Lexi was a charming and attractive Scottish lass who, after some cajoling, joined me for some bar-hopping. Vietnam had won a regional soccer tournament, and we purchased some little Vietnamese flags from some street kids and watched the locals celebrate. At the age I was, no lure of the flesh could compete with my alcohol seeking, and I was ignoring Lexi's suggestions of going to her hotel in favour of getting increasingly liquored up.

As my miserable carcass dragged this nice, disproportionately patient girl into yet another bar, the Vietnamese flag I'd tied above my elbow fluttered to the ground, in full view of a group of Vietnamese youths. "WHAT. DA. FAAAACK, America?" pierced the air just as a bottle whizzed past my head. Dumbstruck and scared, I could only shrug my shoulders and make apologetic noises with my slack mouth. Lexi picked up the flag and, under the cover of some actual Americans who fancied a brawl, whisked me away to her hotel.

At the 3/4 mark the bitterness fades, replaced with mild tobacco. It's not bad, but there's no complexity. My temples are already tight from the nicotine, and I'm letting the eager waiter dictate my beer consumption. I knock the ESG against the tiny ashtray and a great wedge falls off which, on investigation, was due to the woefully uneven burn beneath the wrapper that no amount of touching up has remedied. I also note with disappointment that the wrapper is dislodging and peeling off in two places along the veiny shaft, but isn't affecting the draw. I relight and the bland, mild, tobacco returns, and endures beyond the midpoint.

Lexi and I were standing outside her hotel and I, as she was arguing with the owner about her rights to take a non-guest inside, was struck with the urgent need to urinate. I ducked quickly around the side of the hotel, and unleashed my hot piss into the muggy tropical air. "WHAT. THE. FUCK" rang out behind me, and I dropped my limp noodle and stood sharply upright, my penis acting like a pendulum and spraying my cargo shorts and ankles with urine. It was Connor who, after my long absence, had been searching our district for hours, looking for me. He reeked of shit and vomit, and was ghostly pale. It was also 4am, and we had a flight to quite urgently catch. I snuck gutlessly away from Lexi, and lived through my hangover on the ten-hour flight back to Melbourne.

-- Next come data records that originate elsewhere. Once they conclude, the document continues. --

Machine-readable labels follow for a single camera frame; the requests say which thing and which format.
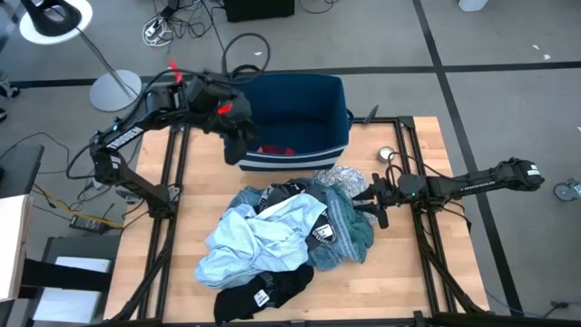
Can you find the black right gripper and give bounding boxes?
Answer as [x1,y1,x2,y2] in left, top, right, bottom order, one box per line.
[351,173,403,230]

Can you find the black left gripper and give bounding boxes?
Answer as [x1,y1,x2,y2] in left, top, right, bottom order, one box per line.
[222,97,261,166]

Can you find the teal green garment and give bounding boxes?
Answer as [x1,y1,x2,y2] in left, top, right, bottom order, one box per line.
[347,199,378,267]

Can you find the blue striped towel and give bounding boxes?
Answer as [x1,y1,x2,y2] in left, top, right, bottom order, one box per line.
[225,176,364,273]

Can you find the black shorts with lettered waistband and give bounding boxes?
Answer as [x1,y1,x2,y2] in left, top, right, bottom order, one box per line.
[257,179,340,253]

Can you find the black garment with white label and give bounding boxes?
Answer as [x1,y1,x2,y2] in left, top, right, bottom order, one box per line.
[212,264,315,326]

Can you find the red garment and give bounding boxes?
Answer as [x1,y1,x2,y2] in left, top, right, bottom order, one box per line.
[257,144,297,156]

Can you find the navy white striped fabric basket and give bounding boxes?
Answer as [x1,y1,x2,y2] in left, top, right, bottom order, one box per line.
[224,64,354,173]

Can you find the black box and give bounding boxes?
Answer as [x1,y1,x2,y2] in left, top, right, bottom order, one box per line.
[224,0,296,23]

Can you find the floor lamp with round base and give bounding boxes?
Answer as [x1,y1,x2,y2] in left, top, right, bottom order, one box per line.
[17,0,143,113]

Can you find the black power adapter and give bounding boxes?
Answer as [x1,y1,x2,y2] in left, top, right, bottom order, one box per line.
[68,213,110,235]

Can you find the grey caster wheel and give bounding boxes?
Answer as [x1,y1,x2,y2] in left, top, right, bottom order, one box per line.
[553,178,581,203]

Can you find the grey cart with white panel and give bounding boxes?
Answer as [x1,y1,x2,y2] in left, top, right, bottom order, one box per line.
[20,235,122,326]

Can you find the white plastic object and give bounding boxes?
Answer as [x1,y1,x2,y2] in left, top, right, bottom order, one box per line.
[458,0,490,13]

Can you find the black desk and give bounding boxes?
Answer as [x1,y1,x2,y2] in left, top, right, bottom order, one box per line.
[0,144,45,200]

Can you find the white cabinet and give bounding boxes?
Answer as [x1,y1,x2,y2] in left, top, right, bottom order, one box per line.
[0,193,34,301]

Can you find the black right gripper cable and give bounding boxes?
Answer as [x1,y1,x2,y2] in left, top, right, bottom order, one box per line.
[385,152,455,183]

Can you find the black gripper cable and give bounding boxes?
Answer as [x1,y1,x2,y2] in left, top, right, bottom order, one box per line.
[221,31,272,85]
[385,152,455,183]

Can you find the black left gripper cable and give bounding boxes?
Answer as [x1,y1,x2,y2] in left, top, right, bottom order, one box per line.
[221,31,272,85]

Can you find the black aluminium extrusion frame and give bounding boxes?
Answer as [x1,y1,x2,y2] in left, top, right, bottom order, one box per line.
[106,115,581,327]

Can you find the red cable tie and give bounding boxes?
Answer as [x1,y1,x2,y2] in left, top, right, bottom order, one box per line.
[166,57,183,85]

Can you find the white power strip with cables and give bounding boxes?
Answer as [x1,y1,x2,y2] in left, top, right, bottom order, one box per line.
[142,15,176,48]

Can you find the black cable tangle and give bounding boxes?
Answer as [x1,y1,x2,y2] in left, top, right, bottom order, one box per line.
[152,0,231,76]

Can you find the blue floor cable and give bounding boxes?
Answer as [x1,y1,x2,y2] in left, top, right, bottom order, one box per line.
[485,290,541,317]

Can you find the yellow cable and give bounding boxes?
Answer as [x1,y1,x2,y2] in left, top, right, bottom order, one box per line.
[31,183,123,228]

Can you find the black plug with cable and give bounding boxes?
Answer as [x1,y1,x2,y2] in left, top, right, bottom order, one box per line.
[542,299,581,319]

In the final inch, and after 2.5 hours of solid smoking, I am bored through. The cigar has remained tar-free until the end, and I find myself greedily sucking on it to increase my nicotine buzz. I note that I'm also shitfaced and staring angrily at other tourists. In the absence of anything to taste, I've been hammering beer into myself, and yet I don’t feel I’ve denied the ESG any justice. For what it's worth, the Ashton brand is 30 years old, and has been produced in the Dominican Republic since the Cuban Embargo stemmed U.S. import opportunities. That is, effectively, it. It's a boring history, for a boring cigar.